This study examines effectiveness of an innovative pharmacy design change on over-the-counter (OTC) medication misuse in adults older than 65. A structural pharmacy redesign (the Senior Section™) was conceptualized to increase awareness of higher-risk OTC medications. The Senior Section contains a curated selection of OTC medications and is close to the prescription department to facilitate pharmacy staff/patient engagement to reduce misuse. This study will culminate in the implementation of the Senior Section™ in all Advocate Aurora Health pharmacies in eastern Wisconsin.

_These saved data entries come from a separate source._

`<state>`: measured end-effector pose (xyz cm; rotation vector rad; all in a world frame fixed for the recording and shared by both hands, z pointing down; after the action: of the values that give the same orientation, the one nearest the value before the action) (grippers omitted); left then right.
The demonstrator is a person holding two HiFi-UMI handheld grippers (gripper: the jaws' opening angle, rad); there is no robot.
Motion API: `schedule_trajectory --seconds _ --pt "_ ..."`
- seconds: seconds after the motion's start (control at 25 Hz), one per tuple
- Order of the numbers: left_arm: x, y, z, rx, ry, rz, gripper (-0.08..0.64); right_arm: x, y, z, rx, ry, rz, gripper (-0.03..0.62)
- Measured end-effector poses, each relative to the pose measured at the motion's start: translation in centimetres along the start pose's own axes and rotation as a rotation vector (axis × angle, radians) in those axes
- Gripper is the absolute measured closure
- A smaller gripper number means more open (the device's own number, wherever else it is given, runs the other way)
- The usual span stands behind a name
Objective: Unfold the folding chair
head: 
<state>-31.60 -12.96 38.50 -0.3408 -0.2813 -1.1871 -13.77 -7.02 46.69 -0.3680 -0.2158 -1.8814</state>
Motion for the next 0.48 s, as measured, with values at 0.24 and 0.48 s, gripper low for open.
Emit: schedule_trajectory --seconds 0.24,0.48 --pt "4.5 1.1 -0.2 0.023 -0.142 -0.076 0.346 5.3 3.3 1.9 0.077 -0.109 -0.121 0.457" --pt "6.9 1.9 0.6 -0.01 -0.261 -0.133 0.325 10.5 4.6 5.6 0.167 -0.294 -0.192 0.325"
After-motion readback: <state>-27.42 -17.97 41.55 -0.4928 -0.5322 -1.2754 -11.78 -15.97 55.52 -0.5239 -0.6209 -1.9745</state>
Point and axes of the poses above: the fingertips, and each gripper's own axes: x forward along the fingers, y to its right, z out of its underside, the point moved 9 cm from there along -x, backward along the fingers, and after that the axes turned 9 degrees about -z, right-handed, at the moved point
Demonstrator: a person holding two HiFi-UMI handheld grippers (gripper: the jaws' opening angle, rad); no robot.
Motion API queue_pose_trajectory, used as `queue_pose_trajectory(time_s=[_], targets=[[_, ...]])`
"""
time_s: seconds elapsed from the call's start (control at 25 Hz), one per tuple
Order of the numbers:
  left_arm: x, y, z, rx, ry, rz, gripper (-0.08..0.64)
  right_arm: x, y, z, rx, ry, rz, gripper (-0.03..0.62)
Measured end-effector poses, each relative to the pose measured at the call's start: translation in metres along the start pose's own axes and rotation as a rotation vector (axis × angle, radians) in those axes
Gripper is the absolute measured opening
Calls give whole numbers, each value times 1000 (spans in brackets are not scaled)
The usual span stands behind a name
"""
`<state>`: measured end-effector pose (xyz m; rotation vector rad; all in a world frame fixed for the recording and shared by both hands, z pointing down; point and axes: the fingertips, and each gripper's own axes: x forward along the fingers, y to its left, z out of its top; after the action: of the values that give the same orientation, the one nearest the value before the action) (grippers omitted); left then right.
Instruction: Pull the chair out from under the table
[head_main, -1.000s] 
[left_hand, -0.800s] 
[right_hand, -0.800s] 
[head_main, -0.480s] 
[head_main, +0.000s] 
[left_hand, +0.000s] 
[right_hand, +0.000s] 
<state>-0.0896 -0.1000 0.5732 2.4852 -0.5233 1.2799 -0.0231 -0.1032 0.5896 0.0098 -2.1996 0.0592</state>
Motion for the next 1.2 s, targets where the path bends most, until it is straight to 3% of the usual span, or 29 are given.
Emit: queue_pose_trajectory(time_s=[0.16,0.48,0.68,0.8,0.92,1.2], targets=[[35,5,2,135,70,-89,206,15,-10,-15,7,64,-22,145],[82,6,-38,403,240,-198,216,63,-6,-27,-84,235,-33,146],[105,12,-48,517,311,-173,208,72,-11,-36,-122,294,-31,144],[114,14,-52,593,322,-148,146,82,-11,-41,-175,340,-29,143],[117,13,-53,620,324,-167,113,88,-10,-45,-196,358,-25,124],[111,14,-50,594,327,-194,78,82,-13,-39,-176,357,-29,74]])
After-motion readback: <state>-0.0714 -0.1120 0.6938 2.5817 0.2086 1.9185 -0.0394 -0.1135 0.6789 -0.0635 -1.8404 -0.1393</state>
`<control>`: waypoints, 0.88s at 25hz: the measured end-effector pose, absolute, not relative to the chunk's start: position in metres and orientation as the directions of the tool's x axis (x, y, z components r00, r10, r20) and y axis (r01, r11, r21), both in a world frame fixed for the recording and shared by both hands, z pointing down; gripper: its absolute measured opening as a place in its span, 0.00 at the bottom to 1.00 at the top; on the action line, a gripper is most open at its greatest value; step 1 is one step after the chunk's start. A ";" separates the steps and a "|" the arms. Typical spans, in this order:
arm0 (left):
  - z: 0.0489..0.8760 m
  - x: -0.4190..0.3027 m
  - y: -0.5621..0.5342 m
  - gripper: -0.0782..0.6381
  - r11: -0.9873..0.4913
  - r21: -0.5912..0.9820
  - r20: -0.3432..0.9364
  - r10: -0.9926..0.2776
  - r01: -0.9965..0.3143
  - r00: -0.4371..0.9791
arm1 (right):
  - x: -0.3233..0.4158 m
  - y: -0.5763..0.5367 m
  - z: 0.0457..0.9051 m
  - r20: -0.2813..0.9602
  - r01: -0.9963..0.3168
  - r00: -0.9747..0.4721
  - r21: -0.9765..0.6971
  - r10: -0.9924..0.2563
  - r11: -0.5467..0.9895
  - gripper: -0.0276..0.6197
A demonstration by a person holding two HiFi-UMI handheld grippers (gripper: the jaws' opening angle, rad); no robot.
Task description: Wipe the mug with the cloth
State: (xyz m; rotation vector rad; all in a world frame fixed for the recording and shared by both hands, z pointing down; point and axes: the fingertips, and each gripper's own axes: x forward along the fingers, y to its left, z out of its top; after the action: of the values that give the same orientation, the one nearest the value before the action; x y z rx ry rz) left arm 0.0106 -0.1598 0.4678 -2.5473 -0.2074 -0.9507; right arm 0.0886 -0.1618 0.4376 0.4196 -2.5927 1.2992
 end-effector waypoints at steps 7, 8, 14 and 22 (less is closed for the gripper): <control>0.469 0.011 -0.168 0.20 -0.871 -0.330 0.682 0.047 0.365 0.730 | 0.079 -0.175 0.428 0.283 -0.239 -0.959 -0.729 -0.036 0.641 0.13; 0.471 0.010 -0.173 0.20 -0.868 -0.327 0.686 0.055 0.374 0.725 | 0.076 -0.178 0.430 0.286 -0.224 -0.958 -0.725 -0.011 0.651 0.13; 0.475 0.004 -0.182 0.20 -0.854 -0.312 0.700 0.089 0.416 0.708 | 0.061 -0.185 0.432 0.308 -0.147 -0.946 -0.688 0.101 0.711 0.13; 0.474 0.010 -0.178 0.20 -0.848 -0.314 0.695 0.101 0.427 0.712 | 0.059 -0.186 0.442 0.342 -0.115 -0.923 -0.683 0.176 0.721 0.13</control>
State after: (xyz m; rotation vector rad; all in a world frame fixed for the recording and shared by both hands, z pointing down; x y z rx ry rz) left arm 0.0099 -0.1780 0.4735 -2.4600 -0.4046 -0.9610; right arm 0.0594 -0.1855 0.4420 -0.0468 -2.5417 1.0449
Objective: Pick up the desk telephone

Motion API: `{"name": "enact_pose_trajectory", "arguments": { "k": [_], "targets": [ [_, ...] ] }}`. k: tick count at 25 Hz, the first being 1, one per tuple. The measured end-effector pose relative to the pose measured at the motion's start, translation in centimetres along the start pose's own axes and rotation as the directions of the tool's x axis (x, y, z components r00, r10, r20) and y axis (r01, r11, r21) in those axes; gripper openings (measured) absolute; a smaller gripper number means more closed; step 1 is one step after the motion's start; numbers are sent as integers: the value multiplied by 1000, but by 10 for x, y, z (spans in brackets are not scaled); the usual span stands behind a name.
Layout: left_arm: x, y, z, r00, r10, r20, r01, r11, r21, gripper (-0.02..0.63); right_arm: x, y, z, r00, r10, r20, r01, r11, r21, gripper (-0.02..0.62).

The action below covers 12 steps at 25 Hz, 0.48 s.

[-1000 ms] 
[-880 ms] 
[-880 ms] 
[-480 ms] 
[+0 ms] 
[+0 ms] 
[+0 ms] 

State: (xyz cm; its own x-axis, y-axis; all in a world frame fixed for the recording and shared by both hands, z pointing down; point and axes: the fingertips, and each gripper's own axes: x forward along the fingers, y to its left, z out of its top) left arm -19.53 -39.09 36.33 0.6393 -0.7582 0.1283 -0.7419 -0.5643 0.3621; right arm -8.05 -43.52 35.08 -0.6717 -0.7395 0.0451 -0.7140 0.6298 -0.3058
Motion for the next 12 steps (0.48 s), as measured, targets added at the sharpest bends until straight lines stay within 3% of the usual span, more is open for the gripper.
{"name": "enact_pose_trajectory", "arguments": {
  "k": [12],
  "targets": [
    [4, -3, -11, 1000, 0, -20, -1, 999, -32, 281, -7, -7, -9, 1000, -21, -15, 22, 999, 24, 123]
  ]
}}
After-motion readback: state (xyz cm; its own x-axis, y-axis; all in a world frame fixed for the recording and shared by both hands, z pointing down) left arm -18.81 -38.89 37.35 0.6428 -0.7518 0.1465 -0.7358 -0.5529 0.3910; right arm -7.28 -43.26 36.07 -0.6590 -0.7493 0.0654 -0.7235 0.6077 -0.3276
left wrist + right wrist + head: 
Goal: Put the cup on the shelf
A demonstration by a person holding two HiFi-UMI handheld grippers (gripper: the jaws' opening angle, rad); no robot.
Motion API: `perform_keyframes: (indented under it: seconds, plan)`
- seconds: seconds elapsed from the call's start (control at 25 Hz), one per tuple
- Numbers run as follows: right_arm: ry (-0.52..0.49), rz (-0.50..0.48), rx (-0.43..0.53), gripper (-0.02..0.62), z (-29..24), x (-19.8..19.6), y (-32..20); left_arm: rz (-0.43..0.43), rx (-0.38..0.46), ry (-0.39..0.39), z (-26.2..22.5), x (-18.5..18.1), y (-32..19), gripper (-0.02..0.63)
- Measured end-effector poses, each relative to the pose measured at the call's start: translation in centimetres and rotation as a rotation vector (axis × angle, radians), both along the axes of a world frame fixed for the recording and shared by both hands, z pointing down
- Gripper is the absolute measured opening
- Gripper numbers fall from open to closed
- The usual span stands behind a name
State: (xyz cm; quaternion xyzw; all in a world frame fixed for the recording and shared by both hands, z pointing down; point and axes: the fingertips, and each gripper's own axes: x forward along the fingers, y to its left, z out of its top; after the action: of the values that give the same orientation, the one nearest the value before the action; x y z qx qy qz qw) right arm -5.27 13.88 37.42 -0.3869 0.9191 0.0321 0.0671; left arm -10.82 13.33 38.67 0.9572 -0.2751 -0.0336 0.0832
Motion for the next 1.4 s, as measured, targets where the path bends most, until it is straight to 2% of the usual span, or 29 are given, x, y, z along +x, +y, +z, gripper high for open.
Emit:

Adverse drug events (ADEs) associated with over-the-counter (OTC) medications cause 178,000 hospitalizations each year,  representing a major patient safety concern. Older adults aged 65+, one of AHRQ’s priority populations, are particularly vulnerable to ADEs. Of the 2.2 million older adults who are at risk for a major ADE, more than 50% of older adults are because of concurrent use of an OTC and prescription medication.  Most older adults do not know OTC safety risks and are susceptible to improper dosing or interactions from polypharmacy. Access to pharmacists at the point of OTC sales can lower older adult OTC medication misuse, but community pharmacies’ design and lack of standardized engagement processes impede such access. This situation demands a pharmacy-based intervention to prevent OTC medication misuse.

Our intervention, the Senior SectionTM, was the first and only physical redesign intervention to demonstrate effectiveness in reducing OTC medication misuse in older adults. The Senior Section is a physical redesign of the community pharmacy’s OTC aisles, informed by human factors engineering and a stakeholder engaged participatory design. The Senior Section is comprised of the following features: a dedicated section of well-lit shelving with a curated list of OTC medications that are safe for older adults, proximity and sightline to the prescription department, tools (e.g., lighted magnifying glass), strategically-placed signage, and shelving height to assist visually and physically impaired older adults.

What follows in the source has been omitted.